La poesia più efficace è quella che corre tra l’essenza della nostra esistenza. Come quella che scrive Goffredo Parise nei suoi sillabari.

Se oggi vi parlo dei Sillabari di Parise è prima di tutto perché ho appena finito di rileggerli, riprendendoli in mano dopo tanto tempo. O meglio, ho appena finito di riascoltarli dalla bellissima voce di Nanni Moretti, edito da Emons. Sì un audiolibro perché anche se già conoscevo la forza poetica di Goffredo Parise, oggi ho scoperto che la lettura ad alta voce di uno dei più bei libri della nostra contemporaneità, gli rende ancora più giustizia.

Quando Goffredo Parise scrive i Sillabari, la sua fonte di ispirazione era stata – a suo dire – un bambino, incontrato per strada, che teneva stretto, sotto il braccio, un sillabario. Uno di quegli strumenti in cui ogni lettera veniva presentata nella propria semplicità, in associazione ad una immagine univoca, che ne definisse il senso e la grammatica. A di aeroplano, B di bambola, C di cane…e via discorrendo.

Così, nel 1971, in un’epoca in cui il nostro paese sembrava aver dimenticato il concetto di semplicità e di essenziale, dove la verbosità faceva da padrone e gli scontri era all’ordine del giorno, Parise vede in quel sillabario la risposta ai suoi perché. O almeno, una delle risposte possibili. E comincia a scrivere, un racconto per ogni lettera, ricostruendo un proprio sillabario che fosse in grado di creare una corrispondenza univoca tra lettera e sentimenti umani. Si tratta di racconti pubblicati, a partire dal 1971, sul Corriere della Sera e poi raccolti in due volumi, Sillabari n.1, del 1972, con la raccolta dei primi 22 scritti dal 1971, edizioni Einaudi;  Sillabari n.1, con gli altri, 32 racconti, scritti dal 1973 all’198 ed editi da Mondadori.

A come Affetto, Allegria, Amore. B come Bacio, Bambino, Bellezza e così via, sino alla S di Sesso, Simpatia, Sogno, Solitudine. Sono tutti racconti di quotidianità, di sentimenti, di abitudini e di pensieri, in cui facilmente possiamo ritrovarci, non tanto per le situazioni narrate, ma per gli stati d’animo provati dai suoi personaggi. I suoi sono prima di tutto raccolte di luoghi, di personaggi, di stati d’animo e di situazioni, anche di microcosmi. E sono racconti che raccontano, che rendono possibile il racconto del nostro mondo, in una reductio ad unum in cui l’unico a sopravvivere è il nostro sentire.

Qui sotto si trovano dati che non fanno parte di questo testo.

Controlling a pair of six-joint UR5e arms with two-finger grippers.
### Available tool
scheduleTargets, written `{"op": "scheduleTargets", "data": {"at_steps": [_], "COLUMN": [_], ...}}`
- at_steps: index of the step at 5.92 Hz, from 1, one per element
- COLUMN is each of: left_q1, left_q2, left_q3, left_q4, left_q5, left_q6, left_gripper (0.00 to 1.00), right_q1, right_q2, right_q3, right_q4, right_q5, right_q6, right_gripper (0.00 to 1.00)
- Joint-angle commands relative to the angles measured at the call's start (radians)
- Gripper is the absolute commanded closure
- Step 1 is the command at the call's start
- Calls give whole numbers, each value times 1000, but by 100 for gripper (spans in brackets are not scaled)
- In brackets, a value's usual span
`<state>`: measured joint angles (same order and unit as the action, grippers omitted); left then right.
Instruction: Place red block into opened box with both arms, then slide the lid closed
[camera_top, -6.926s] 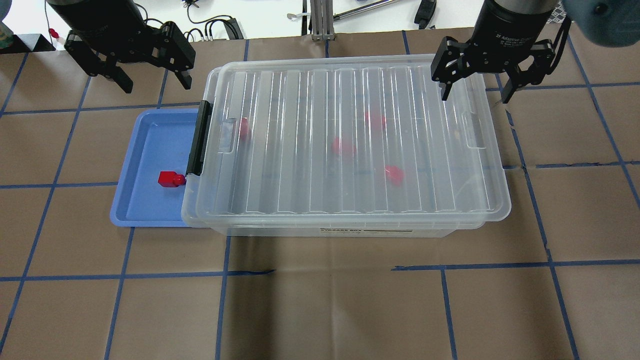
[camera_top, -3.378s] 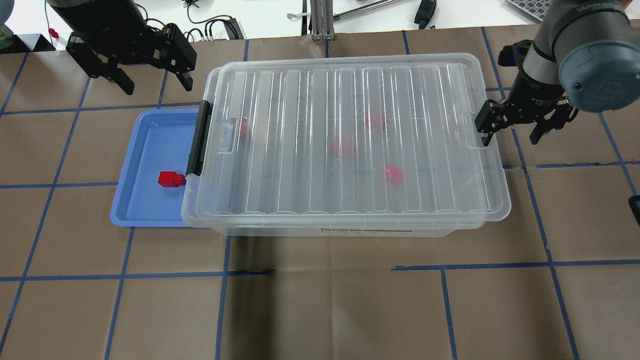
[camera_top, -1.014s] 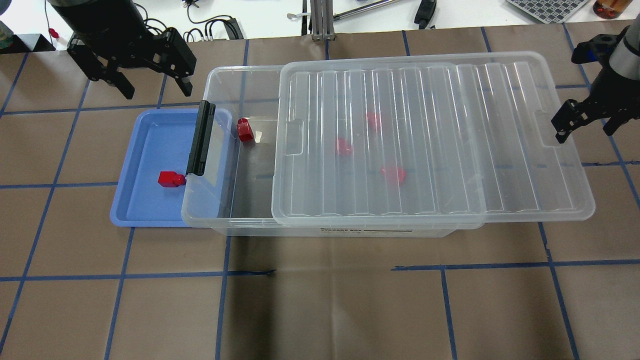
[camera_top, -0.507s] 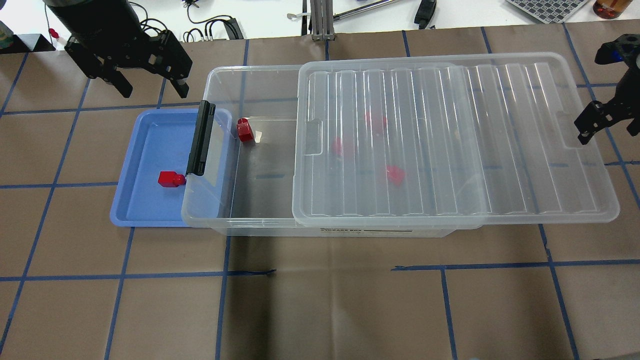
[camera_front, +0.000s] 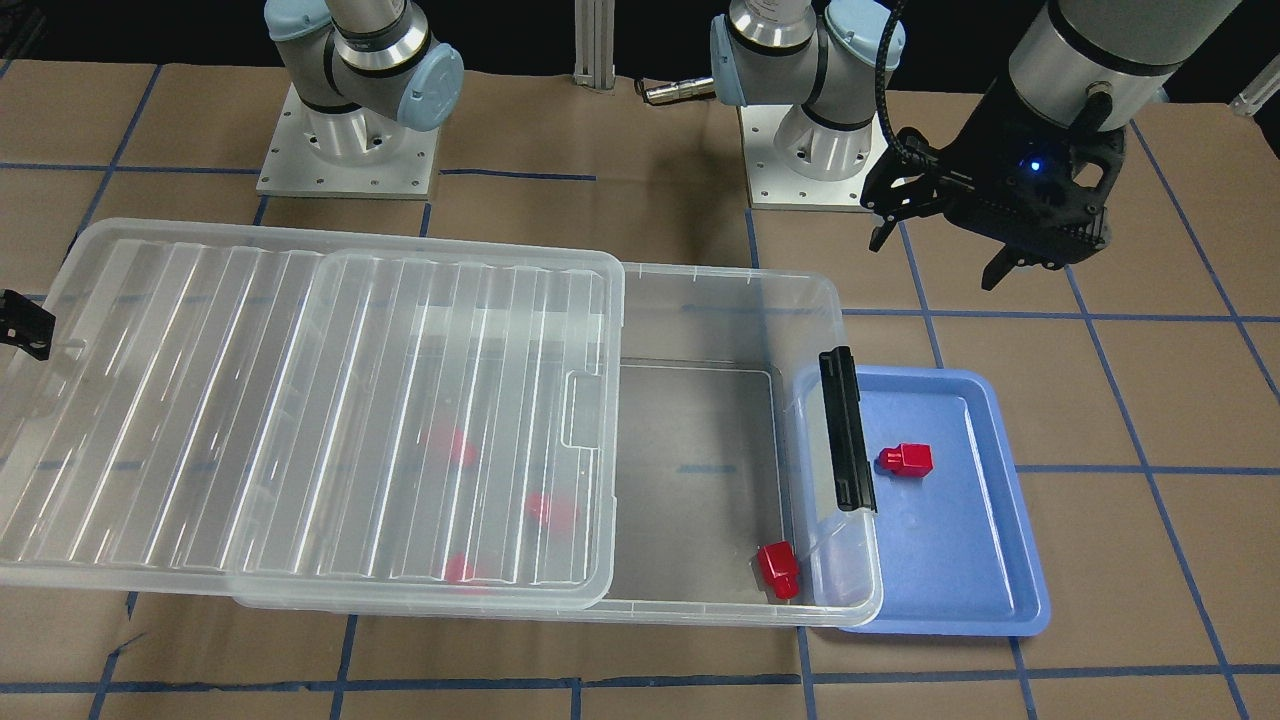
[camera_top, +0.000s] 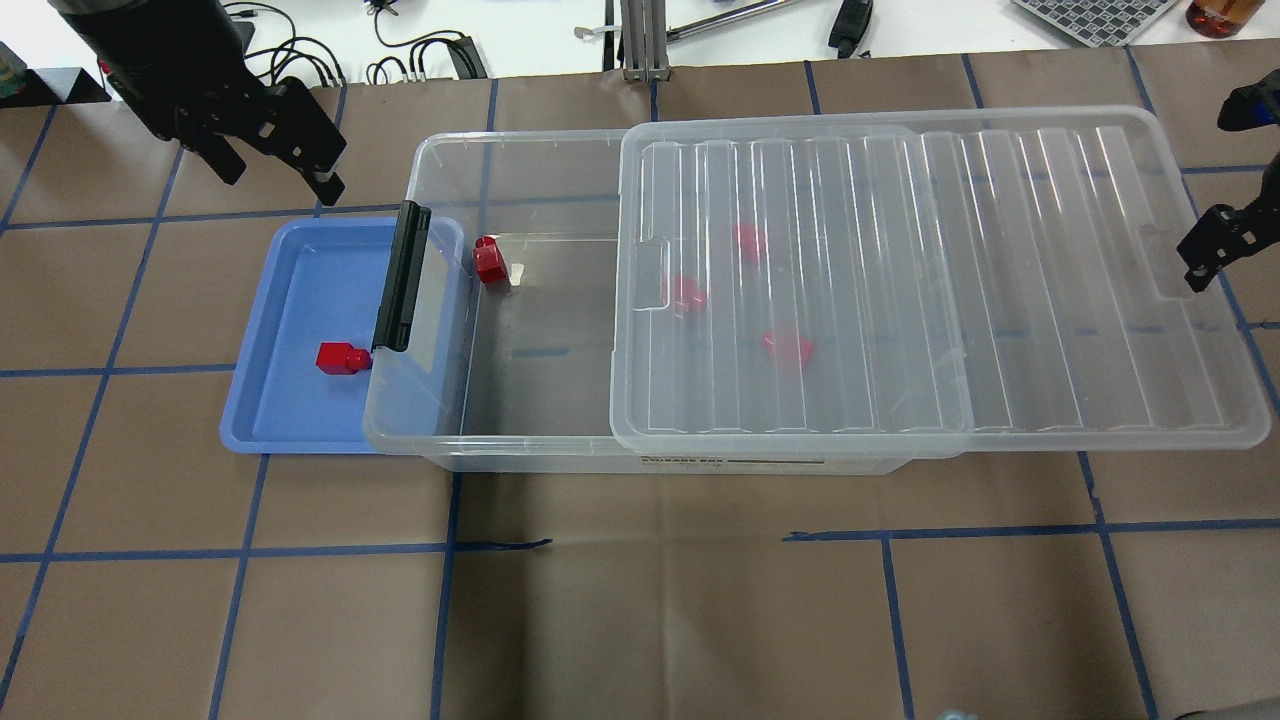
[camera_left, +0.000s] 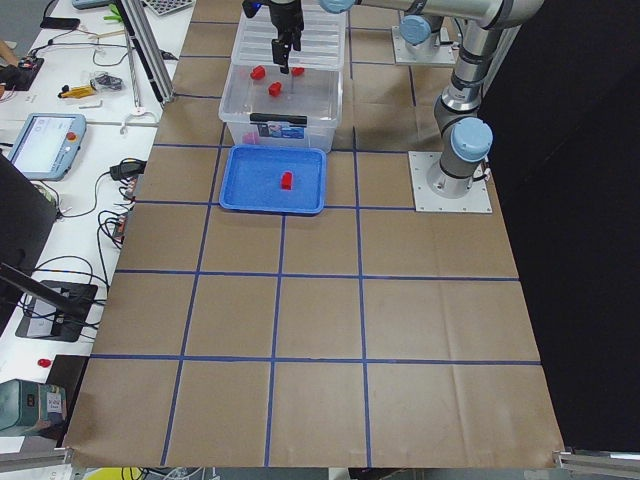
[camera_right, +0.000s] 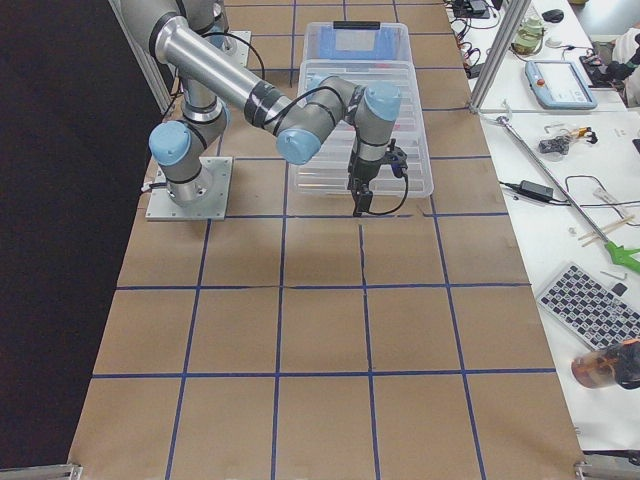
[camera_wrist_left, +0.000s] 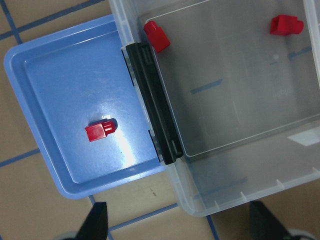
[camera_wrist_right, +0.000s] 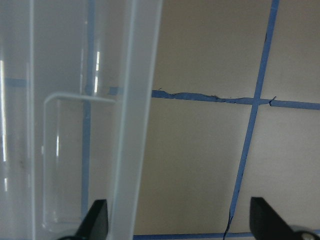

Parise si spoglia dei vestiti della complessità, delle dinamiche involute delle sovrastrutture sociale in cui si trova immerso, per ritornare all’essenza degli stessi sentimenti. Essenza che, in lui, si traduce in vera e propria poesia in prosa.

Non finirà mai il suo sillabario perché, ad un tratto, quella stessa poesia che lo aveva animato nella loro stesura,  lo abbandonò all’improvviso, come lui stesso afferma nell’avvertenza dell’edizione completa del 1982. Ma rimangono a noi delle opere microcosmiche in cui poter ritrovare l’essenziale (o l’universale).

Nella vita gli uomini fanno dei programmi perché sanno che, una volta scomparso l’autore, essi possono essere continuati da altri. In poesia è impossibile, non ci sono eredi. Così è toccato a me con questo libro: dodici anni fa giurai a me stesso, preso dalla mano della poesia, di scrivere tanti racconti sui sentimenti umani, così labili, partendo dalla A e arrivando alla Z. Sono poesie in prosa. Ma alla lettera S, nonostante i programmi, la poesia mi ha abbandonato. E a questa lettera ho dovuto fermarmi. La poesia va e viene, vive e muore quando vuole lei, non quando vogliamo noi e non ha discendenti. Mi dispiace ma è così. Un poco come la vita, soprattutto come l’amore.